用新的QWidget替换QWidget

Question

This questions to me reeks of maybe a lack of understanding of C++, as the possibilities I've considered for my problem all seem to make no sense on why this could be occuring. Feedback appreciated.

I'm using the form designer to create a form class with a table in it. I'm trying to replace the table with another table generated in a helper class. I'm only doing this so I can (hopefully) maintain the nice grid layout I've designed, and through pointer manipulation, get the replacement I desire. Here's some code snippets from the table form constructor and relevant calls :

//tableData is defined in the header file as a QTableWidget*
tableData = this->findChild<QTableWidget *>("tableData");
....
setup();

void setup(){
     tableData = Utilities::createTable(this->file, tableDelim);
     //createTable returns QTableWidget*
     ... other assignments, and label text updates, which seem to all work
}

My understanding is that tableData is a pointer, and if printed, will give the address of the QTableWidget from the layout. So then if I create a QTableWidget* and then assign tableData to that, tableData should now point to the new widget. Instead, I see only a blank screen.

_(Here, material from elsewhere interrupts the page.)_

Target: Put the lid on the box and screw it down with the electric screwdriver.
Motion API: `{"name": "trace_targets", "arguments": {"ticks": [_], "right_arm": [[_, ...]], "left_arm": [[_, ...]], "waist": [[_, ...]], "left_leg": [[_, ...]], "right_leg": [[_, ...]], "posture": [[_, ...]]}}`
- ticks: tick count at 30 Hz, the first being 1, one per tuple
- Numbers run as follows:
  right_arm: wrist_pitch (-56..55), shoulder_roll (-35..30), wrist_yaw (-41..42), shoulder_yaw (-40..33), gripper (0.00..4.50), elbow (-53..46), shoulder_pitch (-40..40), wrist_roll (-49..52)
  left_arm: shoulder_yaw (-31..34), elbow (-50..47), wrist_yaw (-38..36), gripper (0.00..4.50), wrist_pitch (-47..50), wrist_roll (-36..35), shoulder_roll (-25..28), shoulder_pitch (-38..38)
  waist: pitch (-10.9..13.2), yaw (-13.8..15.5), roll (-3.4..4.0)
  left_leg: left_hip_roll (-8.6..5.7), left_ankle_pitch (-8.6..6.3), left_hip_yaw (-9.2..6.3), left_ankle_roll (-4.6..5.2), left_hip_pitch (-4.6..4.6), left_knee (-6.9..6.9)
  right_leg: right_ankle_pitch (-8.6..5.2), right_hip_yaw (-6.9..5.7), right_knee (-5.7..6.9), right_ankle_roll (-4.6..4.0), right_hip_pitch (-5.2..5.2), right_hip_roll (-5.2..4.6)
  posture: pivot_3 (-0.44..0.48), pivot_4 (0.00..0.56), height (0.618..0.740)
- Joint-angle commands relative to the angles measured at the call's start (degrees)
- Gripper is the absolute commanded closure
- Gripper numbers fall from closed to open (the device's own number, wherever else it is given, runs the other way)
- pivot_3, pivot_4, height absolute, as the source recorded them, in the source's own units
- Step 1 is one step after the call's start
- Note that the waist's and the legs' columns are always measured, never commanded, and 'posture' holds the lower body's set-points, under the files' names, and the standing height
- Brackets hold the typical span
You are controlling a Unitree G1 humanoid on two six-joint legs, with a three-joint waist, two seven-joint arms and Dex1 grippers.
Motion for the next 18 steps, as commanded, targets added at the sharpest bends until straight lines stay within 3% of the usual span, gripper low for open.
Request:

I tried checking what the tableData pointer is before I assign it to the new QTableWidget*, and after. The second pointer shown is what is generated by createTable() :

QTableWidget(0x101272d40, name = "tableData") QTableWidget(0x10127b3b0, name = "test_sample2.nuc.stats") 
QTableWidget(0x10127b3b0, name = "test_sample2.nuc.stats") QTableWidget(0x10127b3b0, name = "test_sample2.nuc.stats") 

It seems the pointer is being reassigned, but the table drawn isn't the right one.

What gives?

Answer 1

You are right with your assumption. You do set a variable to be a pointer to a object and next you set the variable to be a pointer to another object. You never change any objects, just your variable which is not used to display anything.

You would need to do something like:

//tableData is defined in the header file as a QTableWidget*
tableData = this->findChild<QTableWidget *>("tableData");

parentLayout = tableData->parent()->layout(); //Get the parent widget to add another table.
parentLayout->removeWidget(tableData);
delete tableData;
parentLayout->addWidget(createTable());

Answer 2

My understanding is that you want to design the table layout in designer but fill in the data from an external source.

I would suggest, to just use the QTableWidget that is created in setupUi() and modify Utilities::createTable() such that it becomes Utilities::populateTable(QTableWidget & table, <all the other parameters you need>) . (Or use QTableWidget * if you prefer - however I like putting the non-zero assertion responsibility on the caller...)

Apart from that, I agree with Sebastian Lange.

Answer 3

You need to use pTheContainerOfTheOriginalTableWidget->addWidget(tableData); See here: http://qt-project.org/forums/viewthread/16547

Be sure you remove the original tableWidget so you don't have two (I assume you don't want two).

Answer 4

If I understand you correctly we have such situation.

call of setupUi (which generated by qt tootls), there there is something like this(pseudo code):

oldTablePtr = new QTableWidget(parent); someLayout->addWidget(oldTablePtr);

So parent and layout hold value of oldTablePtr.

And if you set variable oldTablePtr nothing changed. parent send QPaintEvent to oldTablePtr.

So you need call delete oldTablePtr, that remove this widget from list of childs of parent, and move newTablePtr to the same layout.

Answer 5

There's no need to replace it in code, you can do it in Qt Designer. Just place QTableWidget on form, then rightclick it and choose Promote widget in menu, then you will need just enter your classname.

Currently I don't have Qt Designer near me, so edits will be appreciated.